══ MATERIAL FOR THE TASK ══
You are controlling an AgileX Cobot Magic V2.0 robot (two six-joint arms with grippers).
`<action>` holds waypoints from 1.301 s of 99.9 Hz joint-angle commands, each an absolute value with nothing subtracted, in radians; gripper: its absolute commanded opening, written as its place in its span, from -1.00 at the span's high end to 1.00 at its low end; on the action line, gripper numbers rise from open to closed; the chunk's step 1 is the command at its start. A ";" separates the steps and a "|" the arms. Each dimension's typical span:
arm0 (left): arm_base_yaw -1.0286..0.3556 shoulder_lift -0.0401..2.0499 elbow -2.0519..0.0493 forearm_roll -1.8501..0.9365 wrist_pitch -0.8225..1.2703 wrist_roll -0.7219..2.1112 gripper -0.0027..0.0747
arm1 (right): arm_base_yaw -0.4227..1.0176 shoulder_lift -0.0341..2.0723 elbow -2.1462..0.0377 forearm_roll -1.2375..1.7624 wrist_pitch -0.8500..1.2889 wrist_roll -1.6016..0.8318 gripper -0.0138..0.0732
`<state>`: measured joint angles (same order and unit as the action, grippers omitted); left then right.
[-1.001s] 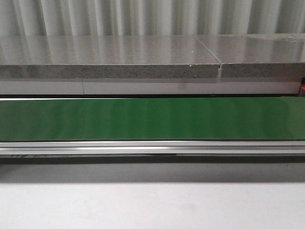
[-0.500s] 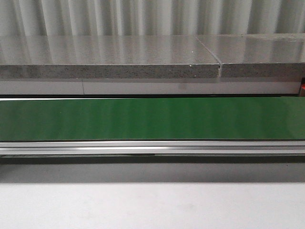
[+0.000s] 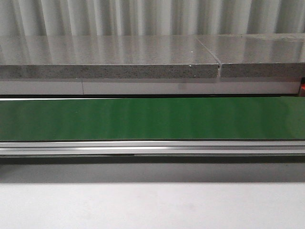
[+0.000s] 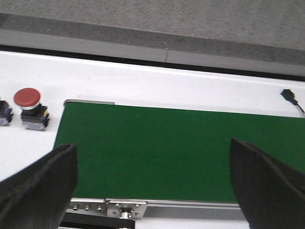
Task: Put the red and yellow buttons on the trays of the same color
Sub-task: 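Move the left gripper over the red button on the table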
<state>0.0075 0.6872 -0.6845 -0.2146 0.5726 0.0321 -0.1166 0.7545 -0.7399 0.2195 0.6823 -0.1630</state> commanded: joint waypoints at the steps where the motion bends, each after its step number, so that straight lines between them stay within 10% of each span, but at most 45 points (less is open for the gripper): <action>1: 0.062 0.760 -0.752 -0.212 0.494 -0.009 -0.67 | -0.114 0.748 -0.767 0.229 0.627 -0.176 0.84; 130: 0.326 1.751 -1.307 -0.250 0.522 -0.045 -0.67 | -0.114 0.748 -0.767 0.229 0.627 -0.176 0.84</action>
<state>0.3229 1.7757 -1.2685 -0.2244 0.5589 -0.0348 -0.1166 0.7545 -0.7399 0.2195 0.6823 -0.1634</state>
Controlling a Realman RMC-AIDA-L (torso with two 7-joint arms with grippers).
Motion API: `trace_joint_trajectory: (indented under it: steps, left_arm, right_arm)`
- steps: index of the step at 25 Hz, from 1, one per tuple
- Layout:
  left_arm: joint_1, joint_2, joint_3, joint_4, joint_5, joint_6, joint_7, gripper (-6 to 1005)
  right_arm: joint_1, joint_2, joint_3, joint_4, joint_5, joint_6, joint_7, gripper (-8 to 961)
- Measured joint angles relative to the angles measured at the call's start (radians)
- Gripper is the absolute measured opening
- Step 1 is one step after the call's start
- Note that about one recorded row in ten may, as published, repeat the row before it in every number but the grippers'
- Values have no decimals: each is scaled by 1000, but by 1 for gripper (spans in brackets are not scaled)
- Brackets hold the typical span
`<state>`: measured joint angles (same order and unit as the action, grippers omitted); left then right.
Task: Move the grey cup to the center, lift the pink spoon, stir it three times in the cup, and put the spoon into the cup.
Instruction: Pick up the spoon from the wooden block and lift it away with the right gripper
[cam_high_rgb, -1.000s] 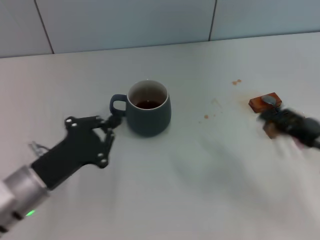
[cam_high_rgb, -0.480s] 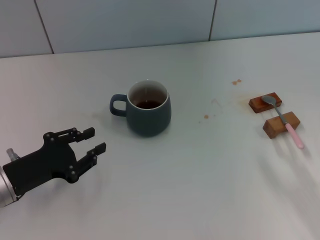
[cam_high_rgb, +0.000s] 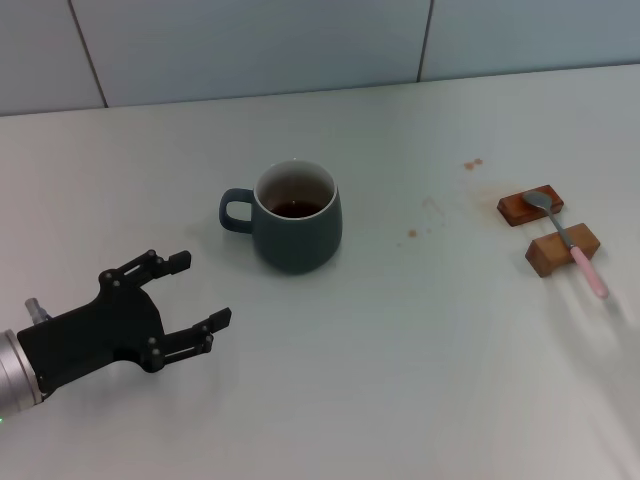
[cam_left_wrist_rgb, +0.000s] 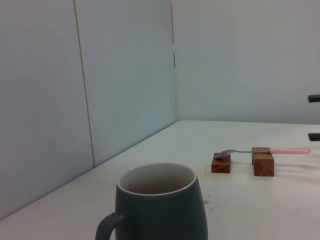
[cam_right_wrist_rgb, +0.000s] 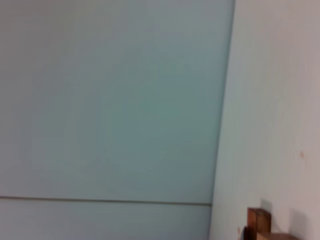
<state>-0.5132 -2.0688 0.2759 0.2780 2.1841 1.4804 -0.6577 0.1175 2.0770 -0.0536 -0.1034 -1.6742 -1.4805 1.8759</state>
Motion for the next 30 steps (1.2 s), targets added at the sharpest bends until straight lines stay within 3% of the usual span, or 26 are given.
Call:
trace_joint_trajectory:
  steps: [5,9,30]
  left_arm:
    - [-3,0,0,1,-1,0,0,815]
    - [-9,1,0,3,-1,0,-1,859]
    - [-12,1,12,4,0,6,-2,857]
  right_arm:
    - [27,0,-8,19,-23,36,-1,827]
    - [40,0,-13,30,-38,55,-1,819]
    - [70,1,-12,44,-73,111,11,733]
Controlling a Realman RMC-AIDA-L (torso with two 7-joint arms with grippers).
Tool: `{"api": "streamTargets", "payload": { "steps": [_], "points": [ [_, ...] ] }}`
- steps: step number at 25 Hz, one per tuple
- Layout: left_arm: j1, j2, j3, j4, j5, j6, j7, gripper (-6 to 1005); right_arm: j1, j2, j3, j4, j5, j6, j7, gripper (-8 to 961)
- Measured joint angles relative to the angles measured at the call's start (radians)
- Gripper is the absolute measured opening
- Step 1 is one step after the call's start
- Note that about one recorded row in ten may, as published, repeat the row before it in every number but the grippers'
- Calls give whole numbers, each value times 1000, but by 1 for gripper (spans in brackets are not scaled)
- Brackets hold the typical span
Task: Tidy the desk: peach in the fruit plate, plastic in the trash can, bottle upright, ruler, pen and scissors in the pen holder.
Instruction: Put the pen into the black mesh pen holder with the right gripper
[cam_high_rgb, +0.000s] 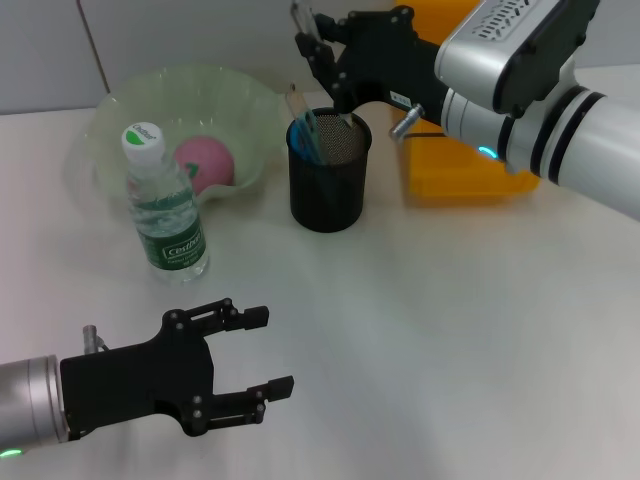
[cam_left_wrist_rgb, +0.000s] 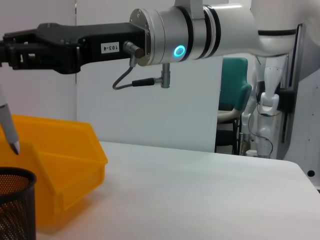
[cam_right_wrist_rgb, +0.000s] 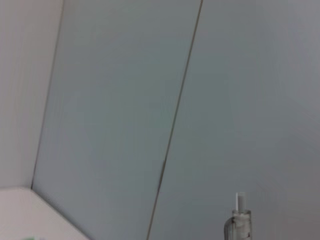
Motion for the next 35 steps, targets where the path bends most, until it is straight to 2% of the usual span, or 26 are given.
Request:
{"api": "streamTargets", "payload": {
  "steps": [6, 10, 14, 20, 26, 35],
  "points": [
    [0, -1, 0, 5, 4, 0, -6, 780, 12, 0, 17, 116, 377, -109, -359, 209],
    [0, -2, 0, 6, 4, 0, -6, 780, 29, -1, 21, 203, 537, -153, -492, 219],
    [4, -2, 0, 7, 4, 0, -6, 780, 49, -3, 26, 266, 590, -166, -542, 229],
    [7, -2, 0, 7, 4, 0, -6, 780, 119, 0, 65, 416, 622, -234, -573, 245],
    [11, -2, 0, 7, 4, 0, -4, 779, 179, -2, 68, 552, 746, -288, -655, 260],
    [11, -2, 0, 7, 4, 1, 1, 779, 169, 0, 53, 604, 748, -344, -663, 282]
  ]
}}
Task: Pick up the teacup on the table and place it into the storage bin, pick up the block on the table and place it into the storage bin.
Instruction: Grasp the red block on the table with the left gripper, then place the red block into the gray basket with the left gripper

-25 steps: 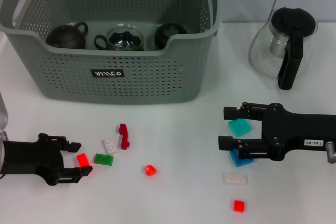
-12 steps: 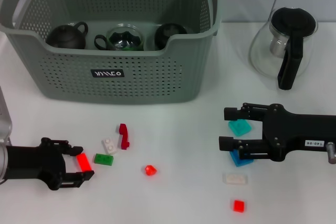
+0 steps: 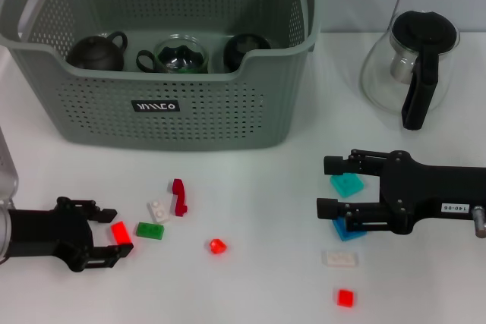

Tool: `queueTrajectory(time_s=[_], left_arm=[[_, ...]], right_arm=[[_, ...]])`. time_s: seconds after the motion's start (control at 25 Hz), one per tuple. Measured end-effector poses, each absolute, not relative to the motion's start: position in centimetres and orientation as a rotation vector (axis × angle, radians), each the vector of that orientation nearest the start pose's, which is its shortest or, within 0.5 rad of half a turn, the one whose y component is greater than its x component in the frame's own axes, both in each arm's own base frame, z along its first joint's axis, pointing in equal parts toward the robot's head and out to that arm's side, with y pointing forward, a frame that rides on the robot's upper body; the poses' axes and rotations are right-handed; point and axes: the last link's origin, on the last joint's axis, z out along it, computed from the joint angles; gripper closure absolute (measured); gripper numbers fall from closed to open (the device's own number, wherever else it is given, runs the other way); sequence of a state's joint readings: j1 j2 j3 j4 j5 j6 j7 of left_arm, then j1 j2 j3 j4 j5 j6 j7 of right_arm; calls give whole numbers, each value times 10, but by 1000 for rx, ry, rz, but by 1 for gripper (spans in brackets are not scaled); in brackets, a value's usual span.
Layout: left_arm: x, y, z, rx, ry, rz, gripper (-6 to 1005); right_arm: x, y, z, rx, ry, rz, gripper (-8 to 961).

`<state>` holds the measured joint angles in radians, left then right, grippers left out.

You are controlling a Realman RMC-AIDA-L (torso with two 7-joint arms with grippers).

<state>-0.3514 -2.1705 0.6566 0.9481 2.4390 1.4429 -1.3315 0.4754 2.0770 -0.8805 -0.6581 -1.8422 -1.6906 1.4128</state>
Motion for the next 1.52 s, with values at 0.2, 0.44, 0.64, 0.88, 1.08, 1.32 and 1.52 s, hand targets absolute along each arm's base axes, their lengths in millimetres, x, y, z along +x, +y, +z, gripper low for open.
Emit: queueTrajectory(time_s=[0.2, 0.44, 0.64, 0.88, 1.08, 1.32, 1.52], left_arm=[[-341, 282, 3, -2705, -612, 1, 375], [-340, 284, 2, -2709, -624, 20, 377], [-340, 286, 4, -2699, -647, 34, 436], [-338, 285, 8, -2705, -648, 22, 598], [-323, 285, 29, -2705, -653, -157, 594], [-286, 287, 76, -2723, -610, -636, 590], [-253, 304, 108, -2623, -635, -1013, 587]], right_arm=[[242, 300, -13, -2889, 618, 878, 118], [242, 301, -13, -2890, 615, 876, 118], [242, 301, -12, -2891, 614, 876, 117], [242, 301, -12, -2892, 614, 877, 117], [241, 302, -12, -2893, 611, 876, 117], [241, 302, -12, -2893, 611, 877, 117], [241, 302, -13, -2892, 612, 877, 117]])
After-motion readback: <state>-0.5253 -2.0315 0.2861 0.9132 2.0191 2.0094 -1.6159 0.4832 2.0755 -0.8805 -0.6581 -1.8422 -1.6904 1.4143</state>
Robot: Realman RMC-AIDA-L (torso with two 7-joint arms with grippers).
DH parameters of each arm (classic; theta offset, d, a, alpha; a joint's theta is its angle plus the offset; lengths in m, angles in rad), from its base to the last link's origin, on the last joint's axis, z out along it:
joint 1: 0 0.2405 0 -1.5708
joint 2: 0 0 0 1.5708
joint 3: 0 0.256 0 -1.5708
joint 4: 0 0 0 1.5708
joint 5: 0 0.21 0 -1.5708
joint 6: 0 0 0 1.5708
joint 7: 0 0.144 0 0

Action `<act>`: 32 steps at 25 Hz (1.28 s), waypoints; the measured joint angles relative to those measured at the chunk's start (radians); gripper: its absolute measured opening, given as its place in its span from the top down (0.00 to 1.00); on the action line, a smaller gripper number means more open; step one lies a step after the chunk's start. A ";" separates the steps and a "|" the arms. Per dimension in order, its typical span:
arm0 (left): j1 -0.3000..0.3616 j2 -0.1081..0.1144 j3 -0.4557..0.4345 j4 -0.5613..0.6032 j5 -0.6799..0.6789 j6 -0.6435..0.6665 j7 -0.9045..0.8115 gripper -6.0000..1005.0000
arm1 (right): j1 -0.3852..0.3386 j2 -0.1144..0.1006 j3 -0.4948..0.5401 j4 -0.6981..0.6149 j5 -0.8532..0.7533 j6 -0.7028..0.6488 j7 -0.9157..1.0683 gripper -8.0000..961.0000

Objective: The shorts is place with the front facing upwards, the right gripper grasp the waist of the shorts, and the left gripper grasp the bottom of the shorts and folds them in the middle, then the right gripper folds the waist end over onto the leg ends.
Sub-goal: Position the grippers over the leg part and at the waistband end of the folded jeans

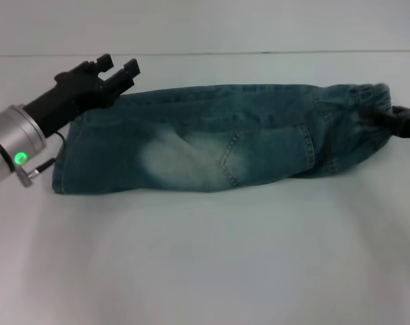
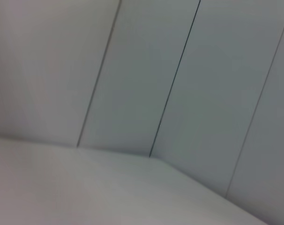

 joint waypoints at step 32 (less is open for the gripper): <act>-0.079 0.007 0.011 -0.312 -0.308 0.063 0.386 0.99 | -0.126 0.030 0.118 -0.132 -0.049 0.005 -0.093 0.81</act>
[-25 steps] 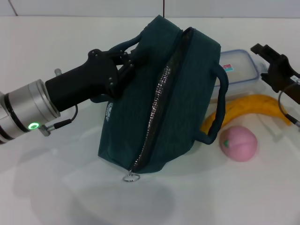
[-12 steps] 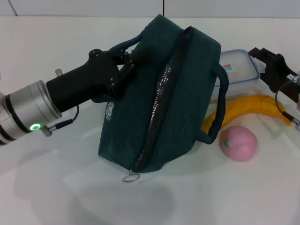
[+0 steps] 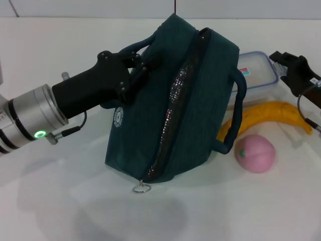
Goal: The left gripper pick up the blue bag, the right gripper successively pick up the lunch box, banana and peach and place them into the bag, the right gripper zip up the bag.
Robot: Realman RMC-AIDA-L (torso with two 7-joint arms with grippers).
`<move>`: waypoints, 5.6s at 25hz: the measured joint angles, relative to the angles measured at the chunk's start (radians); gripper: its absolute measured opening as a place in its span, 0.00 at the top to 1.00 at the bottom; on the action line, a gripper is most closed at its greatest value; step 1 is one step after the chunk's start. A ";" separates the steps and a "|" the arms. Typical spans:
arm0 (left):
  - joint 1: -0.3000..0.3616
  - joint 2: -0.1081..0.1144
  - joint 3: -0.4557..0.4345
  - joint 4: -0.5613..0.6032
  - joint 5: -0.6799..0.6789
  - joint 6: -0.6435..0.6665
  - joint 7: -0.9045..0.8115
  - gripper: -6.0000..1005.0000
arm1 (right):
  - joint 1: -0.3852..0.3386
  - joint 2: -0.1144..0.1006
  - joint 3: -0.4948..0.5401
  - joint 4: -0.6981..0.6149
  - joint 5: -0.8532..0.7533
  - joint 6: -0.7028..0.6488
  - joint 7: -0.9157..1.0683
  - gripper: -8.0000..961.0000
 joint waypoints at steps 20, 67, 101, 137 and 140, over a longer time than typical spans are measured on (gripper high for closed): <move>-0.003 -0.001 0.000 -0.005 -0.003 -0.001 0.002 0.95 | -0.023 0.000 0.001 -0.004 0.005 -0.034 -0.076 0.87; -0.034 -0.001 0.002 -0.091 -0.076 -0.014 0.149 0.95 | 0.025 0.000 0.005 -0.177 0.064 -0.660 -0.531 0.89; -0.121 -0.005 0.001 -0.156 -0.104 -0.134 0.166 0.95 | 0.119 0.000 -0.220 -0.102 0.052 -0.553 -0.503 0.90; -0.108 -0.003 -0.004 -0.202 -0.130 -0.149 0.180 0.95 | -0.416 -0.023 -0.318 -0.855 -0.003 -0.318 -0.530 0.52; -0.099 -0.003 -0.004 -0.197 -0.131 -0.149 0.185 0.95 | -0.441 -0.047 -0.294 -0.912 -0.073 -0.345 -0.483 0.45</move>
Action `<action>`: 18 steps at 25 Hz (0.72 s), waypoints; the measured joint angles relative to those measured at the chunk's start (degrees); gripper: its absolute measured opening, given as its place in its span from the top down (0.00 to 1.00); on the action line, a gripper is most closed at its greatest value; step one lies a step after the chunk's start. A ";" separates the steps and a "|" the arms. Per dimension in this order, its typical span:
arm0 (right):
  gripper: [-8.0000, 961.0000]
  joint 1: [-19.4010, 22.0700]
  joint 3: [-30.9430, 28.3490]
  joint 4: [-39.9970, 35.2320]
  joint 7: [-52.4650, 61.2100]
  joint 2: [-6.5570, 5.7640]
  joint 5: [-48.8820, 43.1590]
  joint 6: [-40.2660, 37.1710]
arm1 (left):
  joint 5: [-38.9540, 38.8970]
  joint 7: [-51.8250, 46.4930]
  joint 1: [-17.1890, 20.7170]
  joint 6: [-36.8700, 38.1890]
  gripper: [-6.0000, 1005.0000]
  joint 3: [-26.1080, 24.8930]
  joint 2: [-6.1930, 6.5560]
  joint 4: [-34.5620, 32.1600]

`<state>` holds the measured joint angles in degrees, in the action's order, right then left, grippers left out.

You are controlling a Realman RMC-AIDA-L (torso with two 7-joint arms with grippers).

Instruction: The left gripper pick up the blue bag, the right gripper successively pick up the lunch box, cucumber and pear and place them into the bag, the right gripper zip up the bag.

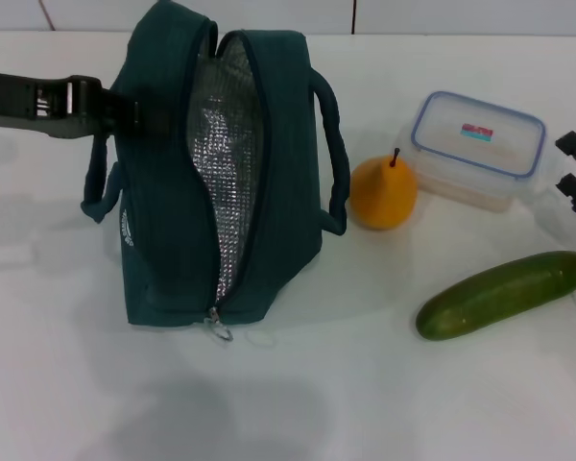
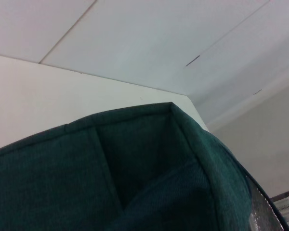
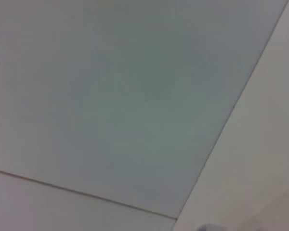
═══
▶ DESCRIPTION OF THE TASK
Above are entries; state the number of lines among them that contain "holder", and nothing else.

▶ WRITTEN SOLUTION
2